AVAILABLE DATA -
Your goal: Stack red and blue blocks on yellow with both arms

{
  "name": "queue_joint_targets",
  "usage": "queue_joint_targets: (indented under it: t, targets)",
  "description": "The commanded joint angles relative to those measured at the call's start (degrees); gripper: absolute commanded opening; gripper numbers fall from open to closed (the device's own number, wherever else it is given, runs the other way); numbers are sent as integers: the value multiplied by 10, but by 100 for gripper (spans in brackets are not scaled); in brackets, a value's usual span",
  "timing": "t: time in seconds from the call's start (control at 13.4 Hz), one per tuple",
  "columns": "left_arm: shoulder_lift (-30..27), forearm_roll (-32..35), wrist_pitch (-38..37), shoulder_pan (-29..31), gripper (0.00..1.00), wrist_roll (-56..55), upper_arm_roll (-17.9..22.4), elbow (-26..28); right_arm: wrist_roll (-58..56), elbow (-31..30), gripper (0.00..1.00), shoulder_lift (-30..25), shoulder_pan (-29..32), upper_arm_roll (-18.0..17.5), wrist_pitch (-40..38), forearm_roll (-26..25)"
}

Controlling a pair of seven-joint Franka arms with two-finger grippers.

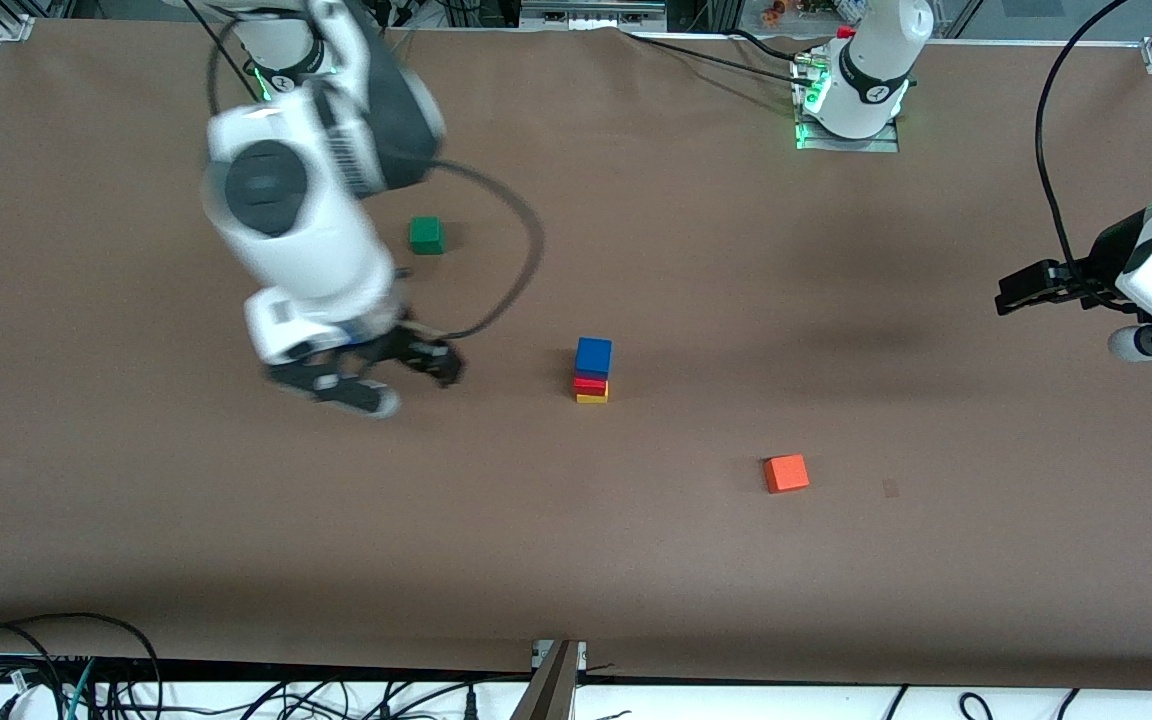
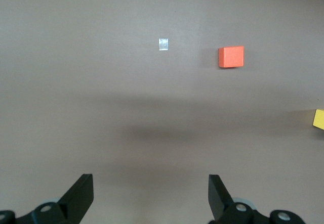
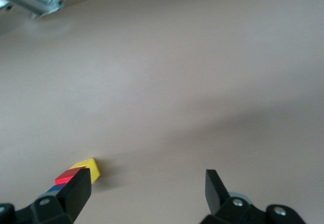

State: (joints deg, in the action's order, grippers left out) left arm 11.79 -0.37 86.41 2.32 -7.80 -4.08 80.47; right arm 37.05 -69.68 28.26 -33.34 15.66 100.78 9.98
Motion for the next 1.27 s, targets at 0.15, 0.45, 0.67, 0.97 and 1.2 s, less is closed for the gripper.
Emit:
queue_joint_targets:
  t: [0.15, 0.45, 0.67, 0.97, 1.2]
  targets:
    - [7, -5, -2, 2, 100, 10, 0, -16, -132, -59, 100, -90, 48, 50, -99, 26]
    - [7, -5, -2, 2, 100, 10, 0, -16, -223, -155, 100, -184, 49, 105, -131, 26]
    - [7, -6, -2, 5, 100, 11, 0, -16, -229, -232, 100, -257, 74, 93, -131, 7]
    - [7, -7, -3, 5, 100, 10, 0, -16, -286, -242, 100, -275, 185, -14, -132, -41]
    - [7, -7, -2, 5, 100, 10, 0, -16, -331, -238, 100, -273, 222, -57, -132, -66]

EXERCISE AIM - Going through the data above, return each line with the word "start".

YOUR SOLUTION -
  "description": "The commanded joint angles relative to those measured at the call's start (degrees); gripper: absolute commanded opening; gripper numbers fall from open to closed (the device's own number, wherever else it is given, runs the other way); numbers are sent as integers: the value multiplied by 10, but by 100 for gripper (spans in brackets are not scaled); in brackets, a value's usual span",
  "timing": "t: time in seconds from the call's start (control at 13.4 Hz), one per tuple",

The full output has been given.